### WHAT THE TASK ASKS
Among the entries below, find each line holding "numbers" and return it.

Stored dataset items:
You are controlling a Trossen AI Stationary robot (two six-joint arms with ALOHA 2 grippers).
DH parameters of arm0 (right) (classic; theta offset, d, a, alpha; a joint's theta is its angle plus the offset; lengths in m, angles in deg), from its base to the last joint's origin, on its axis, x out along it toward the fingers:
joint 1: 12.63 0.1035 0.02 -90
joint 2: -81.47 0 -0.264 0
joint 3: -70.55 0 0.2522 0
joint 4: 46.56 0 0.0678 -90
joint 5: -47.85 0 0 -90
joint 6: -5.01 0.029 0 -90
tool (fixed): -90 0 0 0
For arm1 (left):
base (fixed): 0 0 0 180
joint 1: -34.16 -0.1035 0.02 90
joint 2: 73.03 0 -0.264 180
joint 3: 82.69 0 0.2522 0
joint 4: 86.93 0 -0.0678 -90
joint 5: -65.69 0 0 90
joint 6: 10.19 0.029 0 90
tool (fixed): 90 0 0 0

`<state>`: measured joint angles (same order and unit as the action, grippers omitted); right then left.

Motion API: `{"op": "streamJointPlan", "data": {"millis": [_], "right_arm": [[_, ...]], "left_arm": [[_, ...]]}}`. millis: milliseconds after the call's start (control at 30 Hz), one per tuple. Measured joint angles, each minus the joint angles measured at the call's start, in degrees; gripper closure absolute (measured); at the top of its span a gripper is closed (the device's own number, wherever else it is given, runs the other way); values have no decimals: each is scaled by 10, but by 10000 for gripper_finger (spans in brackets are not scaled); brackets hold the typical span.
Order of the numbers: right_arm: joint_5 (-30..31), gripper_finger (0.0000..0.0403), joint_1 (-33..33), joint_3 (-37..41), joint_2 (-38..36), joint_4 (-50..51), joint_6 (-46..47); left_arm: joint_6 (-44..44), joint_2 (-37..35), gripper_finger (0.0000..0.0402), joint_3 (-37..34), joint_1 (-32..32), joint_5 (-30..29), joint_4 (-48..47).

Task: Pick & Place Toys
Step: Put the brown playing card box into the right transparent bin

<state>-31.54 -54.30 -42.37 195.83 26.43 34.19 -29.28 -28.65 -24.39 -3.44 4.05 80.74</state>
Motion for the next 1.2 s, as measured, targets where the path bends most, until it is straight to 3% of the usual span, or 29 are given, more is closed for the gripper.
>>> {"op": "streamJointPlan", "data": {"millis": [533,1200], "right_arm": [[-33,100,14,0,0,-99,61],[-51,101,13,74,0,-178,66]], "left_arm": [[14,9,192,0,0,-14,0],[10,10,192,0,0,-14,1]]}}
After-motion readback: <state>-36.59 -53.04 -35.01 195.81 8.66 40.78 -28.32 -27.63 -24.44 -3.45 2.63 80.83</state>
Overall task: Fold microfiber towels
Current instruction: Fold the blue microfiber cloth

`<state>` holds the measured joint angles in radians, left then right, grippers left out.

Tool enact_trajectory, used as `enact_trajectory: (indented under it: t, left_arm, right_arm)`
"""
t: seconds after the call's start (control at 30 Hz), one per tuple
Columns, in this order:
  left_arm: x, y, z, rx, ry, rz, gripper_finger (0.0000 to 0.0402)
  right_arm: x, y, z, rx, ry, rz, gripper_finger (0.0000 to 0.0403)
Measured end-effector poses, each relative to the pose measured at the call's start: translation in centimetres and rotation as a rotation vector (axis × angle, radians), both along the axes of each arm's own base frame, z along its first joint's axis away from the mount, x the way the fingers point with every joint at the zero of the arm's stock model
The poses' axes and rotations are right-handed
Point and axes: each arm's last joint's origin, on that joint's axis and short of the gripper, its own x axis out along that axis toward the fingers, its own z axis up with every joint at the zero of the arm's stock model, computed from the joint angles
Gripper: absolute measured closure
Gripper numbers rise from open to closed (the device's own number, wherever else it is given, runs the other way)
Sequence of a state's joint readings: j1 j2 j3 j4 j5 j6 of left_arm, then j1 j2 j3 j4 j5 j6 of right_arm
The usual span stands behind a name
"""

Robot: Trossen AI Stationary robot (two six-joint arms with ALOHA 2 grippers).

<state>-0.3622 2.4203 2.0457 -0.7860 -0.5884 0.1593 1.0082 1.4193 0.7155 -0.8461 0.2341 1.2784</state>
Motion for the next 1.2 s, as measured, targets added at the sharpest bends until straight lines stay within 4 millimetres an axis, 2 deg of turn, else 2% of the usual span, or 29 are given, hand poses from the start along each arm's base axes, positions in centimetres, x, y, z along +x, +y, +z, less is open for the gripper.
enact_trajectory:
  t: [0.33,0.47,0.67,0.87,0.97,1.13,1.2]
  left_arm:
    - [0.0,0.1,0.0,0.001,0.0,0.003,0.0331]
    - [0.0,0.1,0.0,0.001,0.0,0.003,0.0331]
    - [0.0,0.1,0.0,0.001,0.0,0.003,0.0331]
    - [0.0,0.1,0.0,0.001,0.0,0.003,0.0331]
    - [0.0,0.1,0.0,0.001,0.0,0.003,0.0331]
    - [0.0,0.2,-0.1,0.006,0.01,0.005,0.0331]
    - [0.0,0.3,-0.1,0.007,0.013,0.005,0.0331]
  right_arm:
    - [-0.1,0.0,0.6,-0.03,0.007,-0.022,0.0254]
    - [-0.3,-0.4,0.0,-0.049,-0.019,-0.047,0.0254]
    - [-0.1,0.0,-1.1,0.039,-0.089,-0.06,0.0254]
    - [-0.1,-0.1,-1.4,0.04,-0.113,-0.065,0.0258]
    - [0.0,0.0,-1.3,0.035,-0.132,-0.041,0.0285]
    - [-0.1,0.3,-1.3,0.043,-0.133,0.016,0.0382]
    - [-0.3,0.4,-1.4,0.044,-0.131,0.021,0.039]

### THE ANSWER
Order of the numbers: right_arm: joint_5 (-30..31), gripper_finger (0.0000..0.0403), joint_1 (-33..33), joint_3 (-37..41), joint_2 (-38..36), joint_4 (-50..51), joint_6 (-46..47); left_arm: joint_6 (-44..44), joint_2 (-37..35), gripper_finger (0.0000..0.0402), joint_3 (-37..34), joint_1 (-32..32), joint_5 (-30..29), joint_4 (-48..47).
Gripper numbers rise from open to closed (the device's own number, wherever else it is given, runs the other way)

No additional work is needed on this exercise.